Problem to work on: Retype the whole listing, please, keeping every line exact and dropping the pictures.

···

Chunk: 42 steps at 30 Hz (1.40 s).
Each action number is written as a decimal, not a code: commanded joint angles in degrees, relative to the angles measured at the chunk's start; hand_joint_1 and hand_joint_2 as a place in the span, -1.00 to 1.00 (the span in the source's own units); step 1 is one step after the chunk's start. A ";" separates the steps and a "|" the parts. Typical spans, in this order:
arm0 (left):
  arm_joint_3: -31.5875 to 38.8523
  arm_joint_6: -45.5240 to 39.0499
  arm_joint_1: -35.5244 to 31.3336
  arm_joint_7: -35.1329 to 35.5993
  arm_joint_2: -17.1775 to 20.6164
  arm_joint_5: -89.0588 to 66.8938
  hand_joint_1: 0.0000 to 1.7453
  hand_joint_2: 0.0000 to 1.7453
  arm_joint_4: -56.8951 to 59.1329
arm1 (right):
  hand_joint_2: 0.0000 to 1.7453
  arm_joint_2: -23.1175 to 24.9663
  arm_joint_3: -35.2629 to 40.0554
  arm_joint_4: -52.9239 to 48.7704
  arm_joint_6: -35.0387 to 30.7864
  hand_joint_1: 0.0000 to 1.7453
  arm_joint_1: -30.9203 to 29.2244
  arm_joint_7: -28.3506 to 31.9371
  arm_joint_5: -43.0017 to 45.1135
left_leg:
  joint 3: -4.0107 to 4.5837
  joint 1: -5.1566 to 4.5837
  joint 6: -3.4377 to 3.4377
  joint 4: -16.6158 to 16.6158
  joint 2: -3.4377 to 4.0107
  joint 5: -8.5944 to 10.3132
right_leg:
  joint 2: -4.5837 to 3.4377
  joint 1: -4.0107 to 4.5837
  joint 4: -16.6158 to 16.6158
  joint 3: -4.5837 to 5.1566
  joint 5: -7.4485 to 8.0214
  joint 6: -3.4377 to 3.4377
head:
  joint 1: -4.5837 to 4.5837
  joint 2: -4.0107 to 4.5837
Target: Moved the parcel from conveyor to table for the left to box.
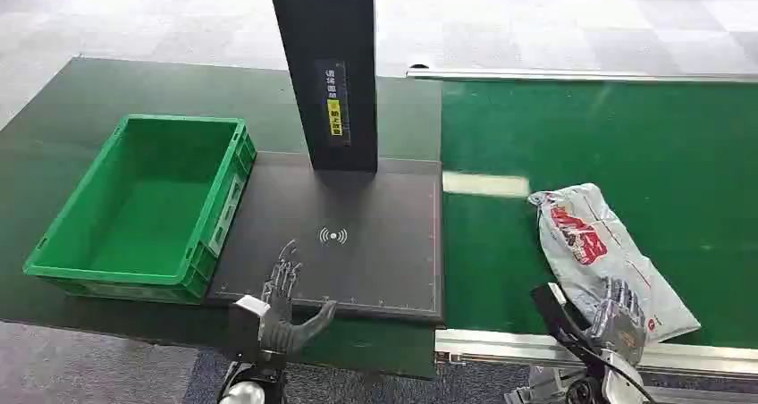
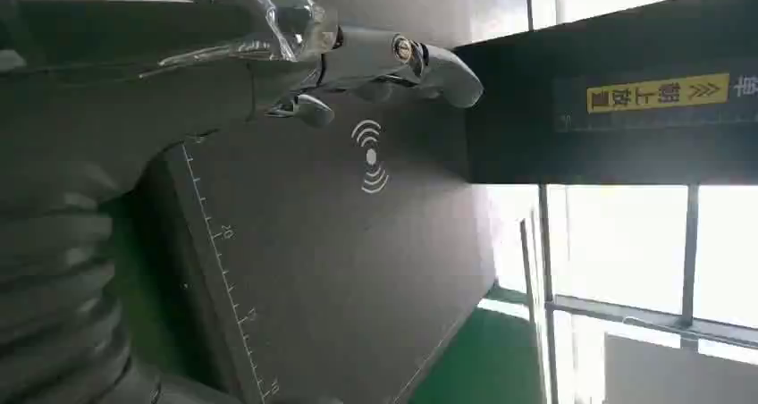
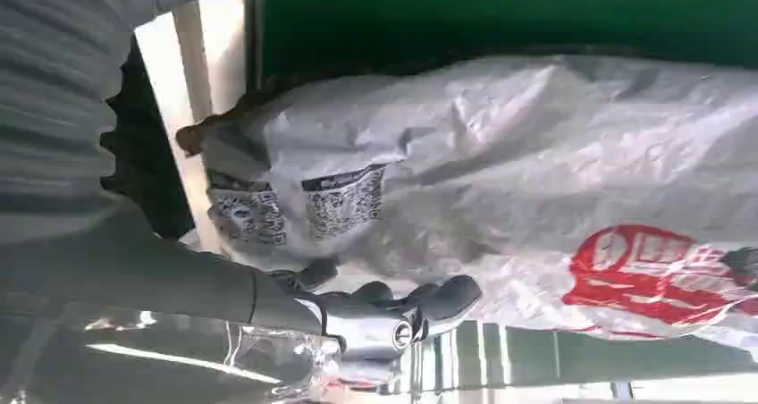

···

Task result:
Chunk: 42 steps at 30 Hz (1.40 s).
Each action number is written as a decimal, not a code: commanded joint angles in degrees, relative to the angles measured at the chunk's start; hand_joint_1 and hand_joint_2 as a place in the span, -1.00 to 1.00 (the span in the source's own units); step 1 is one step after the chunk's start. A ";" separates the steps and a "|" the parts. Typical spans, in this order:
arm0 (left):
  arm_joint_3: -31.5875 to 38.8523
  arm_joint_6: -45.5240 to 39.0499
  arm_joint_1: -35.5244 to 31.3336
  arm_joint_7: -35.1329 to 35.5993
  arm_joint_2: -17.1775 to 20.6164
  arm_joint_5: -89.0588 to 66.8938
  hand_joint_1: 0.0000 to 1.7453
  hand_joint_2: 0.0000 to 1.7453
  arm_joint_4: -56.8951 to 59.1329
arm1 (right):
  hand_joint_2: 0.0000 to 1.7453
  arm_joint_2: -23.1175 to 24.9663
  arm_joint_3: -35.2629 to 40.0554
  arm_joint_4: -52.9239 to 48.7704
  arm_joint_6: -35.0387 to 30.7864
  hand_joint_1: 0.0000 to 1.7453
  arm_joint_1: -30.9203 to 29.2244
  arm_joint_7: -28.3506 to 31.9371
  arm_joint_5: -43.0017 to 45.1135
left_leg:
  joint 3: -4.0107 to 4.5837
  joint 1: -5.1566 to 4.5837
  joint 6: -3.4377 to 3.4377
  joint 4: -16.6158 to 16.6158
  joint 2: -3.4377 to 4.0107
  joint 5: -8.5944 to 10.3132
right_leg:
  joint 2: -4.5837 to 3.4377
  joint 1: -4.0107 to 4.5837
  joint 4: -16.6158 to 16.6158
  joint 3: -4.5837 to 5.1566
  joint 5: -7.4485 to 8.0214
  joint 6: -3.4377 to 3.4377
head:
  joint 1: -4.5837 to 4.5837
  joint 2: -4.0107 to 4.5837
Target: Moved the parcel from conveyor to table for the left to box.

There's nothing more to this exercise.